How I Became a Humanist

My name is Chris Campbell. I am twenty-three years old and I have cerebral palsy. I communicate using a computer, typing one letter at a time using a switch I control by moving my head.

I was brought up as a Catholic, but now I am an atheist. What caused this change to occur? First, because I use a wheelchair, I stopped going to mass because it was hard for me to get into most churches. Churches tend to have many stairs, making it difficult for disabled people to enter. My church tried to accommodate me by installing an inexpensive elevator on the outside of the building. I got stuck in it more times than it worked properly. This would usually cause a big scene, making it impossible to enter quietly like everyone else.
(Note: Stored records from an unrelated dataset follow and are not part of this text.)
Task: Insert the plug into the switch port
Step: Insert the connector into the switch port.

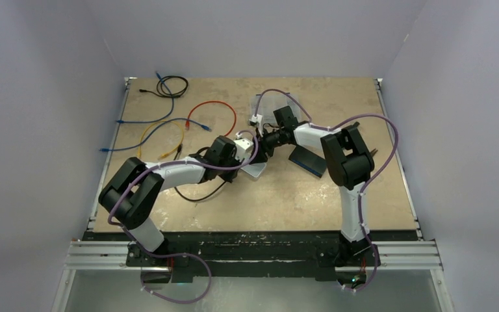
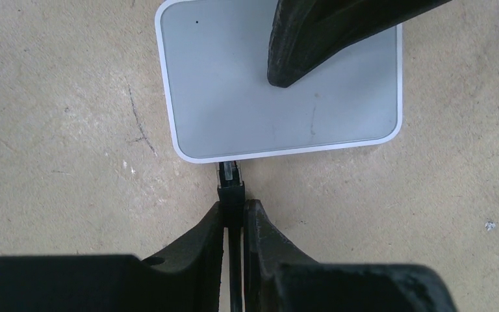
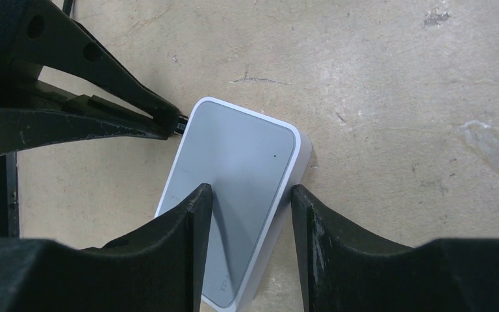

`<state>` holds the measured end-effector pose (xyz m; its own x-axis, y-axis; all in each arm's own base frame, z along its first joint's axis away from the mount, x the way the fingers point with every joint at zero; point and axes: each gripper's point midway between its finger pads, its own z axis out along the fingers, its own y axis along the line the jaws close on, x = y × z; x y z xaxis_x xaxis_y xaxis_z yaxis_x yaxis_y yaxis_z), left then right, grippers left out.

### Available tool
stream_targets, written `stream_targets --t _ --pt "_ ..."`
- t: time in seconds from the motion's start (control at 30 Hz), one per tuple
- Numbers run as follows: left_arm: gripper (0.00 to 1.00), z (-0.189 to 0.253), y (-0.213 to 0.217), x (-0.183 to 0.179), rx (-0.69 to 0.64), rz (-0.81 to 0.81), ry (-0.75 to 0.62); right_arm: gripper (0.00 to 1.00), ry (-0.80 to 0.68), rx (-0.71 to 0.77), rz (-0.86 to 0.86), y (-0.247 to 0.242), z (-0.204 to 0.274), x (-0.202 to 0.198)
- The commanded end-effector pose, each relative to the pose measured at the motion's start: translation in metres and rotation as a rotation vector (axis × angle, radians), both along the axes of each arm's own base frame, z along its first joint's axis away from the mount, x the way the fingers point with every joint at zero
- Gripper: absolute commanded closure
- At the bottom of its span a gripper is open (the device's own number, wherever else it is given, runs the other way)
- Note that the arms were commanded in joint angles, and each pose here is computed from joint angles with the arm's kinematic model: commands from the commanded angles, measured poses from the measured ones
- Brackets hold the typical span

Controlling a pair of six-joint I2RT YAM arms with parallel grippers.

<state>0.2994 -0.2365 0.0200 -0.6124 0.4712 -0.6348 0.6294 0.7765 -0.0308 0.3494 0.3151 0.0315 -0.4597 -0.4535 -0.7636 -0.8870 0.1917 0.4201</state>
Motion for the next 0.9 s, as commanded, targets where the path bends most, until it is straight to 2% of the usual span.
stream_targets --t 0.0,0.13,0.3,0.5,0.67,0.77,0.87 --pt "1.0 0.053 -0.035 0.052 -0.168 -0.068 -0.289 0.51 0.175 -0.009 0.226 0.024 -0.023 -0.079" --pt "1.0 0.06 -0.034 0.054 -0.158 -0.103 -0.343 0.51 0.176 -0.012 0.275 0.028 -0.024 -0.09" --pt "1.0 0.08 -0.028 0.068 -0.209 -0.042 -0.411 0.51 0.178 -0.007 0.354 0.034 -0.024 -0.105" --pt "1.0 0.084 -0.03 0.077 -0.273 0.026 -0.425 0.51 0.197 0.035 0.438 0.037 -0.017 -0.122" --pt "1.0 0.088 -0.058 0.063 -0.231 0.037 -0.482 0.51 0.206 0.059 0.432 0.041 -0.012 -0.122" --pt "1.0 0.097 -0.068 0.057 -0.35 0.069 -0.487 0.51 0.215 0.057 0.417 0.038 -0.013 -0.119" --pt "1.0 0.105 -0.048 0.064 -0.36 0.165 -0.518 0.51 0.221 0.056 0.405 0.036 -0.014 -0.117"
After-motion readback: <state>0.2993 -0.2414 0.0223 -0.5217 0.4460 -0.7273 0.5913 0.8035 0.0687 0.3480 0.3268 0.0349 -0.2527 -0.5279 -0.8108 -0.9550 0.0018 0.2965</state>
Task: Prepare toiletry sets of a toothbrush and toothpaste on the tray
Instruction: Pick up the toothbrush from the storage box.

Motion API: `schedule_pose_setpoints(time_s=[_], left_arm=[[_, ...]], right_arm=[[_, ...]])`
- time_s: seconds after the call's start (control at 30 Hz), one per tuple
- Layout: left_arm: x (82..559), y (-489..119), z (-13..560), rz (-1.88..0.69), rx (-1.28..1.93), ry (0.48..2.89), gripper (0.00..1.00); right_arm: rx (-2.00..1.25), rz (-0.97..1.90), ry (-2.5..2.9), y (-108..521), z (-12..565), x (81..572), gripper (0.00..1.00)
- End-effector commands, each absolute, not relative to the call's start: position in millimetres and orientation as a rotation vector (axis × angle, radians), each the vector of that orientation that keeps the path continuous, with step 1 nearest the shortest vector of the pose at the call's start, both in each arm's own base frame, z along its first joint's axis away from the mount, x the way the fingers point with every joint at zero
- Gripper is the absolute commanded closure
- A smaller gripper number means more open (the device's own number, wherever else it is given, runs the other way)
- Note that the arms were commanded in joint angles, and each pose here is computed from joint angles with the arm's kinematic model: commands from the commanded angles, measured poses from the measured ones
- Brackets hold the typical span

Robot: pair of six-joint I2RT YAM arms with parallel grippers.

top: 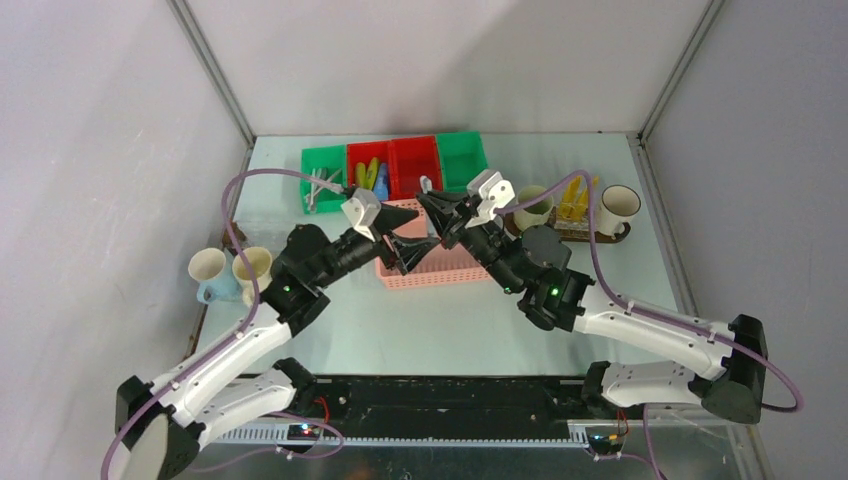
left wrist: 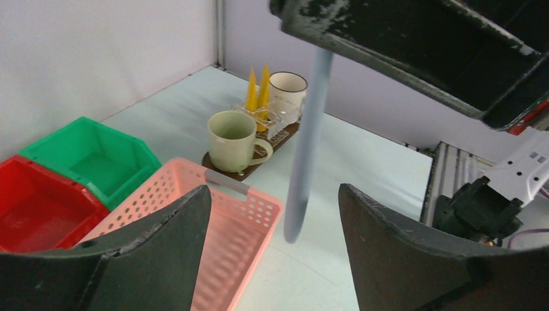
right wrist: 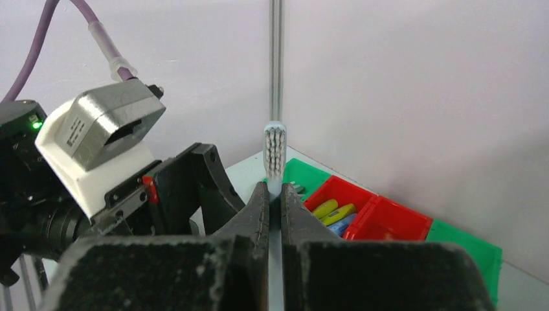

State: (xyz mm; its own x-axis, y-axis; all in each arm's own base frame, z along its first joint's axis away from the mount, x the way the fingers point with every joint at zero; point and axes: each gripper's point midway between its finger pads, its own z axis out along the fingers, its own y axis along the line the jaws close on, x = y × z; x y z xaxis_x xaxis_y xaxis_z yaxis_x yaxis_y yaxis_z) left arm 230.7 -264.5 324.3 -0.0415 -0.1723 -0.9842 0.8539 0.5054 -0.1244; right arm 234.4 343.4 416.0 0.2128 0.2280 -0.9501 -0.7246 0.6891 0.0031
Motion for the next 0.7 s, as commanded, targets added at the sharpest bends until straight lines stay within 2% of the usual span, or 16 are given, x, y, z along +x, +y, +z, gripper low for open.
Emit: schedule_pose_setpoints(time_s=[0.0, 0.1, 0.17, 0.2, 0.23, 0.27, 0.33, 0.43, 0.5, 0.57, 0.6, 0.67], left_arm=[[222.6, -279.8, 339.8, -0.955, 0.708, 1.265, 0.26], [223.3, -284.8, 338.8, -0.962, 0.721, 1.264, 0.40], [225.4, -286.5, 336.7, -0.952, 0.733, 1.267, 0.54], [226.6, -286.9, 335.5, -0.945, 0.737, 1.272, 0.66], [227.7, -286.5, 335.1, -0.932, 0.745, 1.271, 0.73], [228.4, -286.1, 334.4, -0.925, 0.749, 1.277, 0.88], [228.6, -286.0, 332.9, -0.909, 0.766, 1.281, 0.98], [229.2, -285.9, 327.1, -0.892, 0.788, 1.294, 1.00], [229.7, -284.8, 320.4, -0.871, 0.811, 1.316, 1.00], [230.8, -282.7, 310.6, -0.827, 0.858, 1.344, 1.00], [231.9, -281.2, 309.9, -0.793, 0.887, 1.336, 1.00], [230.8, -277.6, 298.3, -0.741, 0.958, 1.363, 1.00]], right_arm=[[-0.390, 0.699, 1.170, 334.2, 429.8, 237.9, 1.00], [-0.386, 0.704, 1.180, 332.9, 429.4, 236.5, 1.00], [-0.385, 0.708, 1.192, 331.7, 428.2, 235.1, 1.00], [-0.390, 0.707, 1.202, 330.3, 426.4, 234.4, 1.00], [-0.389, 0.712, 1.210, 329.8, 425.3, 233.6, 1.00], [-0.388, 0.709, 1.221, 327.7, 424.3, 233.1, 1.00], [-0.389, 0.710, 1.245, 324.7, 420.7, 232.0, 1.00], [-0.385, 0.711, 1.269, 318.3, 418.9, 229.3, 0.98], [-0.392, 0.719, 1.281, 314.0, 418.7, 225.7, 0.89], [-0.418, 0.717, 1.289, 309.3, 417.7, 220.9, 0.72], [-0.448, 0.714, 1.300, 309.2, 413.7, 217.9, 0.60], [-0.493, 0.710, 1.304, 303.0, 412.7, 210.8, 0.47]])
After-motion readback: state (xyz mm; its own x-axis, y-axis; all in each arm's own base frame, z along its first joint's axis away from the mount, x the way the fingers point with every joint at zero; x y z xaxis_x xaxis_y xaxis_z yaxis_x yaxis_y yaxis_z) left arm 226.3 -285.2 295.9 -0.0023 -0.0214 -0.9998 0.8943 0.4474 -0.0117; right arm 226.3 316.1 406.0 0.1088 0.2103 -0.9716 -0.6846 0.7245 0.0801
However, this was only a minor factor in my becoming an atheist. During my time in church, I also went to Sunday school. I wish I had spoken up in my class, especially on two particular occasions. In the sixth grade my Sunday school teacher asked the class to draw a picture of how the world was made—but only according to the Bible. I thought the exercise should have been to draw the world according to how you thought the world was actually made, but I didn’t say anything and just went along with the rest of the class.
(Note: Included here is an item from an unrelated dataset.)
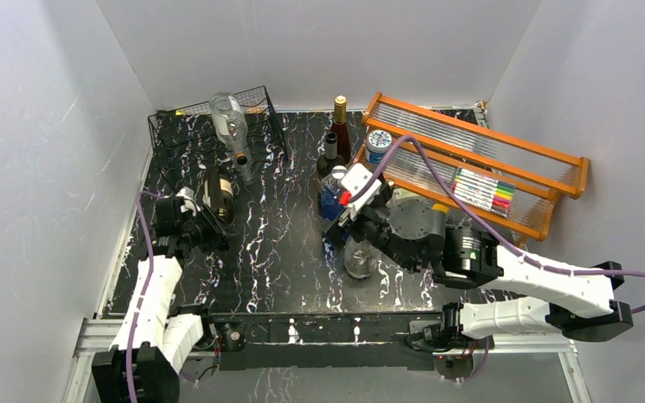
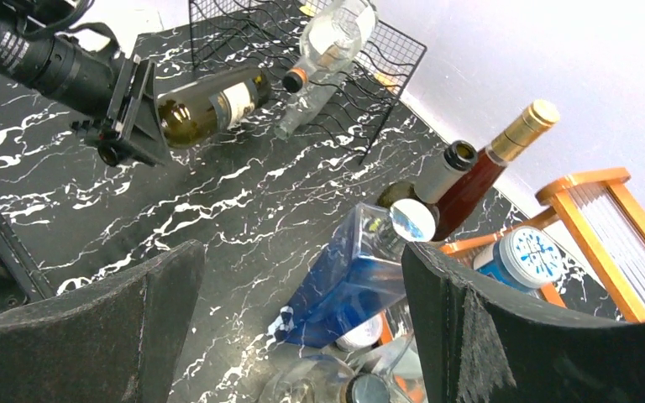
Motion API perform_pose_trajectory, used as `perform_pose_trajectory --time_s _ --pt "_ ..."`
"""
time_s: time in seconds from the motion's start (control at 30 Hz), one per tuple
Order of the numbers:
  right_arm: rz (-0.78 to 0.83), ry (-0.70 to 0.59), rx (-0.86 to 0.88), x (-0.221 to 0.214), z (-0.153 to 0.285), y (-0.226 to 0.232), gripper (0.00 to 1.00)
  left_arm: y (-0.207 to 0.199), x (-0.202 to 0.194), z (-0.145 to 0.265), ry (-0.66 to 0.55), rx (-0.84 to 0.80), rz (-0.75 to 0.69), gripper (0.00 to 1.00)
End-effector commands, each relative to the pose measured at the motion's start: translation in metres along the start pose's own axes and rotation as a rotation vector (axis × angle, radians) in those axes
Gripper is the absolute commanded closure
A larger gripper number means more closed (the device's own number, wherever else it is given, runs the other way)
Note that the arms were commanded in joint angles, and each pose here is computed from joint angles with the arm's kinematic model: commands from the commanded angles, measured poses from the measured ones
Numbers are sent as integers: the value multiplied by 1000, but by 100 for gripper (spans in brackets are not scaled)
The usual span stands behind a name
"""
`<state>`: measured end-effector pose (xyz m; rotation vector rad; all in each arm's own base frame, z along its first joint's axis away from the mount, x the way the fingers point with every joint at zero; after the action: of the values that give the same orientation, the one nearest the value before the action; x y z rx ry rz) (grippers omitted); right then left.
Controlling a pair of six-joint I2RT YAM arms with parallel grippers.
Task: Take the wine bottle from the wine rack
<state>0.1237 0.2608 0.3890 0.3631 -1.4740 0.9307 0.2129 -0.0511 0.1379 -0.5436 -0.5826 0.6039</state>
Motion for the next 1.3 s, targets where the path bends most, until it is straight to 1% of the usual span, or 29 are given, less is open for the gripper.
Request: perform_pose_trajectory --time_s 0.0,0.17,0.37,0.43,0.53,0.57,0.73,0.9,1.03,1.1,1.27 --pt "-10 -80 0 33 -8 -1 2 -27 -9 17 14 -178 19 87" --pt "19 -84 37 43 -23 11 2 -32 -19 26 57 -205 29 87" --pt "40 -129 119 59 -44 33 2 -40 -33 32 125 -237 20 87" --pt "58 -155 156 61 -51 43 2 -45 -39 34 155 -256 20 87" --pt "95 -195 246 60 -61 64 2 -51 -48 39 195 -273 -17 87" --pt "109 -203 292 57 -63 73 2 -51 -50 42 201 -267 -34 86" --pt "182 -201 406 32 -77 105 2 -48 -62 49 263 -241 -81 85" --pt "294 -228 473 3 -86 126 2 -46 -77 60 322 -236 -85 87" --pt "462 -355 559 -24 -85 146 2 -48 -89 68 394 -247 -62 89" --pt "483 -384 554 -32 -87 151 2 -51 -94 74 423 -254 -75 90" --pt "519 -359 554 -56 -93 157 2 -47 -104 81 480 -221 -152 89"
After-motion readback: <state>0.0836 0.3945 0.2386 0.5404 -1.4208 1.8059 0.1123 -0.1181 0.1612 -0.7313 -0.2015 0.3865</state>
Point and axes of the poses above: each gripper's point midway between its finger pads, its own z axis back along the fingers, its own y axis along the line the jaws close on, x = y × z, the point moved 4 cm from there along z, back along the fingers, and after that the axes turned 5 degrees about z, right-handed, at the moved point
Later, in my tenth grade Sunday school class, my teacher asked us what the world would be like if there were no religions. I wanted to say that 9/11 would not have happened, as religion is often a major reason for wars. In my high school world history class I had also learned about the Crusades and how people had killed each other in the name of God. I did not speak up on either occasion because back then I was more concerned with accepting what my teachers said. I thought you had to agree with your teachers or you would get in trouble.
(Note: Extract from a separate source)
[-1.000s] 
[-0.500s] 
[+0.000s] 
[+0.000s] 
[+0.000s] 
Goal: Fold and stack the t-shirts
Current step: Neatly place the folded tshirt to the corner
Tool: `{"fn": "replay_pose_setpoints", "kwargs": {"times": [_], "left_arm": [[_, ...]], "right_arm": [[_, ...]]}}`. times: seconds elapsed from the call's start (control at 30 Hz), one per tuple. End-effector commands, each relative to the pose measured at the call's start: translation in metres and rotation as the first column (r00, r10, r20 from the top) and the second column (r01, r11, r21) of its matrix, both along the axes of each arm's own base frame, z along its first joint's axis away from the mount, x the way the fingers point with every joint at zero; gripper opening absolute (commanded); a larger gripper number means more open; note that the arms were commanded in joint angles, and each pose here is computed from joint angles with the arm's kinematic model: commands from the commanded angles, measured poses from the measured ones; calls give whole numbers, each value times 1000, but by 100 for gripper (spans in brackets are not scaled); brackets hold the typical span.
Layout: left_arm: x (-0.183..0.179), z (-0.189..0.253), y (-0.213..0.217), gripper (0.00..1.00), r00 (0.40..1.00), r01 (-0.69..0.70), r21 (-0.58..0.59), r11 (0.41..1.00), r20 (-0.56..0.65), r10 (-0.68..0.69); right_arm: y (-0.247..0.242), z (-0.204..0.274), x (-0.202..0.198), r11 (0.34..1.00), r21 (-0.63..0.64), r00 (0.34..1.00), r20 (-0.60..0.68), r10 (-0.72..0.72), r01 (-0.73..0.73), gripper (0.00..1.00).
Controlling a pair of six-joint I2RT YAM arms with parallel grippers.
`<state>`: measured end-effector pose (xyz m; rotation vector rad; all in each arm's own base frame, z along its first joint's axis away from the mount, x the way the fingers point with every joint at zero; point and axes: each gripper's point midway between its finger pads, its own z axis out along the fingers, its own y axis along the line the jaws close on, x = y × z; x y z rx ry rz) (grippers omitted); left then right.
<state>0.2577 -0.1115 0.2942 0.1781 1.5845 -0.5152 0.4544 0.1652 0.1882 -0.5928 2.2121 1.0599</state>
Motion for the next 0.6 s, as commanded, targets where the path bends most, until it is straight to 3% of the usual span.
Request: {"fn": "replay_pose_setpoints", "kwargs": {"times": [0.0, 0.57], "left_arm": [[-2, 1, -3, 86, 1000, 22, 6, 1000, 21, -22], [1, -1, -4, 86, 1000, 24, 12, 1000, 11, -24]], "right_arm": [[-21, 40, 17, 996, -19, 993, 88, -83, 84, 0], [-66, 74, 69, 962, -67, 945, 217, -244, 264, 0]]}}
Now that I am older and more self-confident, I don’t believe in organized religion and I disagree with many of the Catholic Church’s teachings. For example, the Church doesn’t believe in gay marriage. I think this is discrimination akin to telling me that I can’t marry my girlfriend because we both have a disability. I can’t be a part of any group that discriminates against people.

I don’t believe in a literal God because I can’t believe in something unless it makes sense to me intellectually. If God made the universe, then who made God?  I am more comfortable with the scientific explanations about how the universe came to be and how life got started. Science says that it was created by chance, which I think is a fairer explanation than a God controlling everything. I think people made up gods because they didn’t know how the world was made and they were afraid to die and no longer exist.

I know that many Americans believe in God—and that’s fine—but some people try to push religion and their own beliefs on their kids and others. To me, it’s important to believe what you want because I think people, especially many of today’s young adults, are thinking the same thing I am but they’re scared to say anything for fear of what their families might think. I believe that you need to be honest with yourself and to believe what you want, whatever that may be. I hope people who think like me can find the courage to be honest with their families.

The reason I contacted the American Humanist Association is that I do not like how many local and state governments are trying to include religion in public life, through prayers at government functions, displaying religious statues on government property, or trying to teach creationism in public schools. I would like to do whatever I can to help the fight in keeping church and state separate.